A short time later two bulldozers arrived on the scene. “The bulldozers immediately started hammering down the building,” recalls Dua. (See video) “Our neigbours came and took us to their house; it was unbearable to watch the house being brought down to a pile of rubble. My mother fainted and was rushed to the nearby clinic where they gave her first aid treatment. I didn’t think she was going to survive this. The actual demolition took about seven hours, by 3:30 p.m. the two-storey building was a pile of rubble and twisted metal mixed with our personal belongings. I cannot describe my feelings, no words will capture the deep sorrow I felt and the humiliation of being thrown out into the street. I couldn’t comprehend the fact that from that day I was without a home. I thought of my young sister who will have no home to come back to after school.”

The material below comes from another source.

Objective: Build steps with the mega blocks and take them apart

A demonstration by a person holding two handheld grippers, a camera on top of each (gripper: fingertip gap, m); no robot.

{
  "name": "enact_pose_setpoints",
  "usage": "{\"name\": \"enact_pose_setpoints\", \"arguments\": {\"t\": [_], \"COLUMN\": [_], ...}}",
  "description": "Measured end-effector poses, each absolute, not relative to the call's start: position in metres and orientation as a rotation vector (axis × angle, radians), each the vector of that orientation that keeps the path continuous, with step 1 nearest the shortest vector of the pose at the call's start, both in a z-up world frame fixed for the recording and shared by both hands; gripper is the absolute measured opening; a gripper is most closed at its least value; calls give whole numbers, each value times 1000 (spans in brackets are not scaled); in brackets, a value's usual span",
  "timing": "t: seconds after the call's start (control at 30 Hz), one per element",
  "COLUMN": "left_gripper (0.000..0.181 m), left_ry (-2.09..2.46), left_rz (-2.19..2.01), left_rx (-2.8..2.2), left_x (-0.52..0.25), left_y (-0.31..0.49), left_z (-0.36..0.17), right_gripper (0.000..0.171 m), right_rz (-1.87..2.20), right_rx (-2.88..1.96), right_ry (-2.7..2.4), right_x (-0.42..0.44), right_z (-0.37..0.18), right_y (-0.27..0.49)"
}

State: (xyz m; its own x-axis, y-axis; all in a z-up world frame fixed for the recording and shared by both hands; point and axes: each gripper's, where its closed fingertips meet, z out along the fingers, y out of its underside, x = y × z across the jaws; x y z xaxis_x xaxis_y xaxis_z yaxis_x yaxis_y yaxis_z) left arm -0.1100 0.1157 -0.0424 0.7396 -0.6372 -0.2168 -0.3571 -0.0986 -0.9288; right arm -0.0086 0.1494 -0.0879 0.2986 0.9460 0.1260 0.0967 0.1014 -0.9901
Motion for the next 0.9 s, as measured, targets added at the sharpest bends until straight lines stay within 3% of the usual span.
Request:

“The demolition came as a total shock to all of us. My father and my uncles, who own the land, were in the process of presenting legal documents in court. The Israeli court was looking into our case and requested us to provide some documents which we were working on. The demolition occurred in the middle of court proceedings to ensure the building was legal. The soldiers who executed the demolition did not provide us with any documents or court orders. No injustice compares to this.”
Dua and her extended family now live in tents and temporary structures next to the rubble of their home. “My parents, I and my five siblings sleep in one tent. There is no privacy and no space. We are all short-tempered and agitated,” says Dua. “The Israeli authorities don’t want Palestinians in Jerusalem and will not leave us alone, not for a second. They make it impossible to build legally and spare no opportunity to make us feel insecure and unwanted.”